Rz. 156
Ist über den Gegenstand, der der Einigung zugrunde liegt, ein gerichtliches Verfahren anhängig (ausgenommen ein selbstständiges Beweisverfahren oder ein darauf gerichtetes Prozesskostenhilfeverfahren), so reduziert sich die Einigungsgebühr nach VV 1003 auf 1,0 (Ausnahme wiederum VV 1004). Der Gegenstand muss nicht in dem Verfahren anhängig sein, in dem die Einigung geschlossen wird. Auch bei anderweitiger Anhängigkeit entsteht nur eine 1,0-Gebühr nach VV 1003.
Rz. 157
Das Verfahren vor dem Gerichtsvollzieher ab dem Vollstreckungsantrag, steht einem gerichtlichen Verfahren gleich (Anm. 1 S. 3 zu VV 1003).
Rz. 158
Ausreichend ist die Anhängigkeit, also der Eingang einer Klage oder Antragsschrift bei Gericht. Auf die Zustellung kommt es nicht an. Daher kann sich die Einigungsgebühr auch schon dann reduzieren, wenn dem Anwalt die Anhängigkeit der Forderung gar nicht bekannt war.

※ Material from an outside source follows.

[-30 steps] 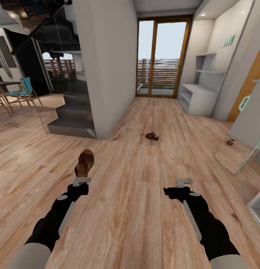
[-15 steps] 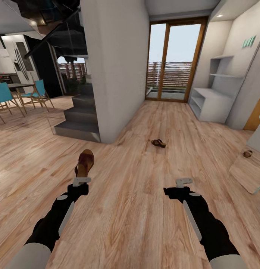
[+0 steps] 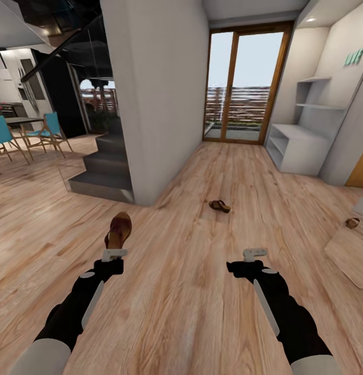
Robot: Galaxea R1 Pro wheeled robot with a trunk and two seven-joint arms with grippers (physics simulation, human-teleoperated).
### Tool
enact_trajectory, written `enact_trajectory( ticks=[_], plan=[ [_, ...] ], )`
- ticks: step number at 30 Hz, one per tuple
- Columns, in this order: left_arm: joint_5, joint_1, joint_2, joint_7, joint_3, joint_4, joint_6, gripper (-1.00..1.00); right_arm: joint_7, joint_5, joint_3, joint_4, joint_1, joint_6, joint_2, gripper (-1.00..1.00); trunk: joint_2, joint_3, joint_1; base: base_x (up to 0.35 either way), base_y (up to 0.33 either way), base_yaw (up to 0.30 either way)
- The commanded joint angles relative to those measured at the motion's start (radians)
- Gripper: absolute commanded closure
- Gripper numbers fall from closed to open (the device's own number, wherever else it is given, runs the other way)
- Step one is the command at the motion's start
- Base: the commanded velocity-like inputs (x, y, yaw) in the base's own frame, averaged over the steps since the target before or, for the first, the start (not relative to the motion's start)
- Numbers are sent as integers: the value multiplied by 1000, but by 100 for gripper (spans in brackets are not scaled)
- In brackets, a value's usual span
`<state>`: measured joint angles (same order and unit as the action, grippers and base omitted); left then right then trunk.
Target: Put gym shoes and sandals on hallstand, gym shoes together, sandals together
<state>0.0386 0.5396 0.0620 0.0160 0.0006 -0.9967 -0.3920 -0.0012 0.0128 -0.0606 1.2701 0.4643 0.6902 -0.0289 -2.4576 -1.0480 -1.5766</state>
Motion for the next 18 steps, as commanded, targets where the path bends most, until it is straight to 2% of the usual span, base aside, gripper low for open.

Beispiel: Der Anwalt reicht für seinen Mandanten eine Klage ein. Bevor der Gerichtskostenvorschuss gezahlt und die Klage zugestellt ist, wird eine Einigung geschlossen.
Für die Anwälte beider Parteien entsteht jeweils nur eine 1,0-Einigungsgebühr, da die Anhängigkeit bereits eingetreten war. Es kommt weder auf die Rechtshängigkeit noch auf die Kenntnis der Anhängigkeit an.
Rz. 159
Die Anhängigkeit muss zum Zeitpunkt der Einigung bestehen. Daher hindert eine frühere Anhängigkeit nicht den Anfall der 1,5-Einigungsgebühr nach VV 1000.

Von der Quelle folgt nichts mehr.